Como destacou Gladys Sabina Ribeiro, o povo e a tropa estiveram presentes durante todo o processo e nos movimentos políticos que se sucederam nas ruas da capital e de outras províncias no Primeiro Reinado. A sua atuação não se limitava “como elemento figurante, mas conduzindo conjunta e efetivamente os fatos, gritando palavras de ordem em defesa de uns e de outros, verdadeiros motes que incitavam atitudes diferenciadas de acordo com as circunstâncias, com o que estava em jogo e sendo pleiteado pelas variadas facções” (RIBEIRO, p. 30, 2002). Mas, há uma distinção clara sobre determinados grupos que buscavam o caminho pela liberdade, aliás um conceito controverso. A resolução da problemática da autonomia política não implicou a inclusão e a extensão da cidadania para negros, indígenas e mulheres, pelo contrário se manteve a estrutura social vigente, assim, avesso às rupturas, a ordem escravocrata governada pela Dinastia dos Bragança permaneceu inalterada, uma vez que:


Era constante o medo da anarquia e das rebeliões das ruas. Em xeque, de forma mais imediata, a parcela dita negra da população. Os políticos “brasileiros” invocavam em sua defesa os discursos da barbárie dos africanos e dos negros, em geral, além dos episódios sangrentos que sacudiram São Domingos em finais do século XVIII e nos primeiros anos do século XIX (RIBEIRO, p. 30, 2002).

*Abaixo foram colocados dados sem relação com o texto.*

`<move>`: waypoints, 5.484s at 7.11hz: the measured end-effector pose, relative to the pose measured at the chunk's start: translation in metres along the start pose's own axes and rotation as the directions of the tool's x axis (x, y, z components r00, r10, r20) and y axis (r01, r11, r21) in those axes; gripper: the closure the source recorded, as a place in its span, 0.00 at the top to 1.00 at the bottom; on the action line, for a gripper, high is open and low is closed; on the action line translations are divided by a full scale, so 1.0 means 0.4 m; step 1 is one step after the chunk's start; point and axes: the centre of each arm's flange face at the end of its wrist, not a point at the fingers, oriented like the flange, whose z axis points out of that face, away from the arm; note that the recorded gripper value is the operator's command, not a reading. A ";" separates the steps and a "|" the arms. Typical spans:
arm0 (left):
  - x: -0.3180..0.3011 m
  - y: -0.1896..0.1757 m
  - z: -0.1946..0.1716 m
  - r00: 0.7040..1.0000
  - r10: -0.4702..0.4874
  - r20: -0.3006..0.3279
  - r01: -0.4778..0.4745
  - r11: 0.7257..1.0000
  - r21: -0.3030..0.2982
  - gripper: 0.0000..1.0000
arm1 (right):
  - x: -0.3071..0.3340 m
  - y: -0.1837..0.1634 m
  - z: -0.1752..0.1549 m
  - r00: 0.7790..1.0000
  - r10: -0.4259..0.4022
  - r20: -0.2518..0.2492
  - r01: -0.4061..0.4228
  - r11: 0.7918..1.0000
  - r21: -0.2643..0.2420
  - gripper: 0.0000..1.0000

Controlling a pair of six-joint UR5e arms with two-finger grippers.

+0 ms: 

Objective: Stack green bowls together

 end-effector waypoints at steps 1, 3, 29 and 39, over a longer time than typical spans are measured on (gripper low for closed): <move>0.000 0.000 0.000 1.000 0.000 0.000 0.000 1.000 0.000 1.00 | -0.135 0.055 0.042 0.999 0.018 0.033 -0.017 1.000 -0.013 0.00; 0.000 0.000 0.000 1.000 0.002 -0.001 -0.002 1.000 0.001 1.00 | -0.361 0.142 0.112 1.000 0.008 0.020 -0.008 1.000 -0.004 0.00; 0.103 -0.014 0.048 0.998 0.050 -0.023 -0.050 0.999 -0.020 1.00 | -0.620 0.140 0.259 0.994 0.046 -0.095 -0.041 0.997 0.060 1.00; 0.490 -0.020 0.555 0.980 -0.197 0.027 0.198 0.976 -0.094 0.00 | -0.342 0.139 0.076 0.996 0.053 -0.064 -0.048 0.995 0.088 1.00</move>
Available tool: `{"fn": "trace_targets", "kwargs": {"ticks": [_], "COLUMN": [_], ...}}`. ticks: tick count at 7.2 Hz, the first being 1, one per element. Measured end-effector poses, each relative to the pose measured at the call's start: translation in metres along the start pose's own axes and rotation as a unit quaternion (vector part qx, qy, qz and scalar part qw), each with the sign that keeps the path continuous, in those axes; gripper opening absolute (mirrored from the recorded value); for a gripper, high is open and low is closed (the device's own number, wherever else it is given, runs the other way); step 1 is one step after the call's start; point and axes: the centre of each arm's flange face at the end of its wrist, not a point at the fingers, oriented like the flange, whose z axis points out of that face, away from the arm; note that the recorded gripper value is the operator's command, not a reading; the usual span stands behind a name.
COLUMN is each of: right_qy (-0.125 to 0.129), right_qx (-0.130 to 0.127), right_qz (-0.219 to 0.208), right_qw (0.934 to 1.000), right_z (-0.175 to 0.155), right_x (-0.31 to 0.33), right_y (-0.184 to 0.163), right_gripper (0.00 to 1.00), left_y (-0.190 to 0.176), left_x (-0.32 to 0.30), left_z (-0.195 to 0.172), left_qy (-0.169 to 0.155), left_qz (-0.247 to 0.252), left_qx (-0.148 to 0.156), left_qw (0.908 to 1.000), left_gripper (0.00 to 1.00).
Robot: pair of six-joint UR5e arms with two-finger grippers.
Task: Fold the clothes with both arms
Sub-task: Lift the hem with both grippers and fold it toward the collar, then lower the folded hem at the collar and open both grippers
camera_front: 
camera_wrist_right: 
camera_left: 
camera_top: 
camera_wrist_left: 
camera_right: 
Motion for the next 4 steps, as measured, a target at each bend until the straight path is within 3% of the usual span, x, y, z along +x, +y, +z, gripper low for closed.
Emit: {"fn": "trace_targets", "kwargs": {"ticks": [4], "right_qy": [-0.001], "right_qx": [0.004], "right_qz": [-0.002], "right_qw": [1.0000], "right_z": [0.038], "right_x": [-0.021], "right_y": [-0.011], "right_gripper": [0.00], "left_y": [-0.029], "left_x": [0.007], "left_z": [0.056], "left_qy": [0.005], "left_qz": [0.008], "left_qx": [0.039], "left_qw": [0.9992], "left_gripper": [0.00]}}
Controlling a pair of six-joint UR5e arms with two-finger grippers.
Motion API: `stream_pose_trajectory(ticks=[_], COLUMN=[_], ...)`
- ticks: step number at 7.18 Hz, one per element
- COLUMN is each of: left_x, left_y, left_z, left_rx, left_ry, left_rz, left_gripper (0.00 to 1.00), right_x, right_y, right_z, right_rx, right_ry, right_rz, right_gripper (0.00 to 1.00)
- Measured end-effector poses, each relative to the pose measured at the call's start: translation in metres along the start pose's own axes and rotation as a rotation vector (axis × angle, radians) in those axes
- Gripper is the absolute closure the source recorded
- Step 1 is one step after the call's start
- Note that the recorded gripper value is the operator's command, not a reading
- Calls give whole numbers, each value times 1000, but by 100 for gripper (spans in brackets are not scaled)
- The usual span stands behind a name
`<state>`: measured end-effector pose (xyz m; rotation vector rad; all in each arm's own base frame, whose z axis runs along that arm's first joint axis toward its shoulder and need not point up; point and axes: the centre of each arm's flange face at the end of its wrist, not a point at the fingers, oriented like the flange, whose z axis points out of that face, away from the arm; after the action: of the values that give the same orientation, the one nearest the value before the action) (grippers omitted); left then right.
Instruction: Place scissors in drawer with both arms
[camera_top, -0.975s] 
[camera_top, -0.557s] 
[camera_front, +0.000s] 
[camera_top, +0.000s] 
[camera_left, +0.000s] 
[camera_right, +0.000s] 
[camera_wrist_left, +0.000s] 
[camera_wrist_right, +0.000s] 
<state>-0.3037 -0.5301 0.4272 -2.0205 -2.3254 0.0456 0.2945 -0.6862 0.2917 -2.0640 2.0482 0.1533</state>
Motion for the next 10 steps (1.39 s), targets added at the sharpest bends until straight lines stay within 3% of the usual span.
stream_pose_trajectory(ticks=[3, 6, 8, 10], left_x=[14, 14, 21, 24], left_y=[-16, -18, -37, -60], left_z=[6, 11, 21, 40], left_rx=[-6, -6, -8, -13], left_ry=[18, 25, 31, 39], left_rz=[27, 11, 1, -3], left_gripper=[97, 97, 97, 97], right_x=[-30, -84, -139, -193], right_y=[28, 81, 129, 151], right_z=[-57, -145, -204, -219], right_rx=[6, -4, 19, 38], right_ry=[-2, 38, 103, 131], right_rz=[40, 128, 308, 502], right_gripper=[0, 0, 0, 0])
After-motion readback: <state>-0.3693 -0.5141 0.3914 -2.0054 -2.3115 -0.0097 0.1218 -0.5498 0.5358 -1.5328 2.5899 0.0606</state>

Recentemente foi publicada uma coletânea, que evidencia o papel de sete mulheres presentes no ciclo de lutas pela Independência. Organizado pelas historiadoras Heloísa Starling e Antonia Pellegrino, o livro A voz pública das mulheres: um lugar na história apresenta a contribuição da única mulher que participou da Conjuração Mineira, Hipólita Jacinta Teixeira de Melo (1748-1828); da primeira cearense presa por convicções políticas, Bárbara de Alencar (1760-1832); da baiana poliglota Urânia Valério (1811-1849); da pescadora negra baiana Maria Filipa de Oliveira (1799/1800-1873); da soldada Maria Quitéria de Jesus (1792-1853) e da imperatriz austríaca Maria Leopoldina (1797-1826). Além disso, apresenta um posfácio da jurista Carmem Lúcia Rocha, ministra do Supremo Tribunal Federal. Apesar da originalidade e da importância da obra, observamos ainda as formas de silenciamentos de tantas mulheres, que certamente tiveram os seus registros, bem como a sua participação em diversos episódios apagados das páginas dos livros de história. Como bem destacou as autoras, “a vedação ao acesso da mulher ao público foi de tal forma enraizada na sociedade que se mantém no centro da desigualdade de gênero até hoje”.


Desse modo, penso que a importância de rememorar a tão divulgada efeméride está na possibilidade de repensar a nossa própria história e a possibilidade de transformar a nossa realidade, e, assim, buscar novos meios de alcançar uma sociedade mais democrática, justa e igualitária, menos excludente. Não se trata aqui da exaltação de um nacionalismo raso. Para muitos, “a comemoração, como um ritual, constitui uma narrativa, é atravessada e constituída por um enredo, é uma forma de fazer ver e de dizer o passado” (ALBUQUERQUE JÚNIOR, 2019, p. 187). Portanto, o Bicentenário da Independência do Brasil constitui um momento crucial para a sociedade brasileira, não implica meramente a evocação de um passado longínquo, mas a possibilidade de construir um novo futuro com a participação da sociedade.


Referências:

ALBUQUERQUE JÚNIOR, Durval Muniz de. O Tecelão dos Tempos (Novos Ensaios de Teoria da História). São Paulo: Intermeios, 2019.

GUERRA FILHO, Sérgio. A Independência e o protagonismo popular. Disponível em: https://bicentenario2022.com.br/textos/ Acesso em: 06 set. 2022.

PRADO, Maria Lygia Coelho. Em busca da participação das mulheres nas lutas pela independência na América Latina. Revista Brasileira de História, São Paulo, v. 12, n.23-24, p. 77-90, set.91/ago.92.

RIBEIRO, Gladys Sabina. O desejo de liberdade e a participação de homens livres pobres e de “cor” na Independência do Brasil. Cad. Cedes, Campinas, v. 22, n. 58, p. 21-45, dezembro/2002.

STARLING, Heloísa; PELLEGRINO, Antônia. A voz pública das mulheres: um lugar na história.


*Luciene Carris é historiadora (UERJ).